> **YOUR INSTRUCTIONS**
Return the listing that follows exactly, with no pictures included.
□ □ □ □ □
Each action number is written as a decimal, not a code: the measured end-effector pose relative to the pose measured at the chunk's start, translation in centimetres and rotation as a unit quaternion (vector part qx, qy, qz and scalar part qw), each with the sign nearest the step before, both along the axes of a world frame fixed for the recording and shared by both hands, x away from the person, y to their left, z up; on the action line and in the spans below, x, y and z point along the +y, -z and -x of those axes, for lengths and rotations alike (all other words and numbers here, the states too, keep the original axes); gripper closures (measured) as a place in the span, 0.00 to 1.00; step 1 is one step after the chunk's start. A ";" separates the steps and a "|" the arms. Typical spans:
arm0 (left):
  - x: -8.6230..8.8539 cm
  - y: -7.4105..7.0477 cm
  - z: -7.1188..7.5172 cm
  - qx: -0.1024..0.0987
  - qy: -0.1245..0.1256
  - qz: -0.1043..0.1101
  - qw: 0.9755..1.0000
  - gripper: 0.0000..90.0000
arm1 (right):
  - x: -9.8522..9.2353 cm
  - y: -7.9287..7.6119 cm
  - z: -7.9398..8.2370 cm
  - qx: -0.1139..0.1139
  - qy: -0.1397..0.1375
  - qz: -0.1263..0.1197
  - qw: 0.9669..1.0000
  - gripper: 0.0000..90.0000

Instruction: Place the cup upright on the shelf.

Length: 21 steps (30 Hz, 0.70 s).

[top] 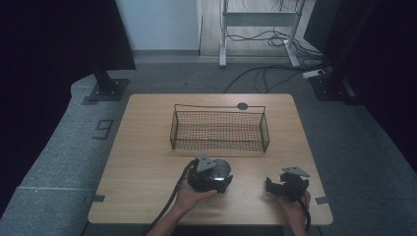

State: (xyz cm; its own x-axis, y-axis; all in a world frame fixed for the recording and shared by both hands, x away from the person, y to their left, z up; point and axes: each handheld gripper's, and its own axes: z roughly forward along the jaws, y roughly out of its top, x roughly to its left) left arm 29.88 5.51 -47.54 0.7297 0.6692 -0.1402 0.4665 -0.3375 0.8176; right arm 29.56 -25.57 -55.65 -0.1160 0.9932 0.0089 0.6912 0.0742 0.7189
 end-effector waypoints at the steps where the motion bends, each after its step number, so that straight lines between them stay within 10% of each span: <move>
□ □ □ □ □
> **ANSWER FOR THIS EXERCISE**
Each action number is written as a decimal, not a code: the measured end-effector pose relative to the pose measured at the chunk's start, translation in centimetres and rotation as a unit quaternion (vector part qx, qy, qz and scalar part qw), each with the sign nearest the step before, both along the axes of a world frame fixed for the recording and shared by both hands, x away from the person, y to their left, z up; on the action line and in the spans below, x, y and z point along the +y, -z and -x of those axes, for lengths and rotations alike (all other words and numbers here, the states too, keep the original axes); gripper closures (measured) as a place in the span, 0.00 to 1.00; step 1 is one step after the chunk's start. A ";" separates the steps and a "|" the arms. Typical spans:
arm0 (left):
  - x: -8.6230..8.8539 cm
  - y: -7.4105..7.0477 cm
  - z: -7.1188..7.5172 cm
  - qx: -0.1024..0.0987
  - qy: -0.1245..0.1256
  - qz: -0.1043..0.1101
  - qw: 0.9755..1.0000
  - gripper: 0.0000..90.0000
arm1 (right):
  - x: -9.8522..9.2353 cm
  - y: -7.9287..7.6119 cm
  - z: -7.9398..8.2370 cm
  - qx: -0.1139..0.1139
  - qy: -0.1397..0.1375
  - qz: -0.1263..0.1197
  - qw: 0.9669..1.0000
  - gripper: 0.0000..90.0000

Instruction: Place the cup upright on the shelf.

Length: 21 steps (30 Hz, 0.70 s).

[top] 

State: (xyz cm; its own x-axis, y-axis; all in a world frame fixed for the recording and shared by both hands, x away from the person, y to their left, z up; point and axes: each handheld gripper's, and its own axes: z roughly forward along the jaws, y roughly out of its top, x roughly to its left) left arm 29.88 5.51 -47.54 0.7297 0.6692 -0.1402 0.4665 -0.3375 0.8176; right arm 29.56 -25.57 -55.65 -0.1160 0.9932 0.0089 0.6912 0.0742 0.7189
 end-effector waypoints at the steps where the motion bends, each after its step number, so that straight lines between them stay within 10% of each span: <move>

The complete answer has now been given.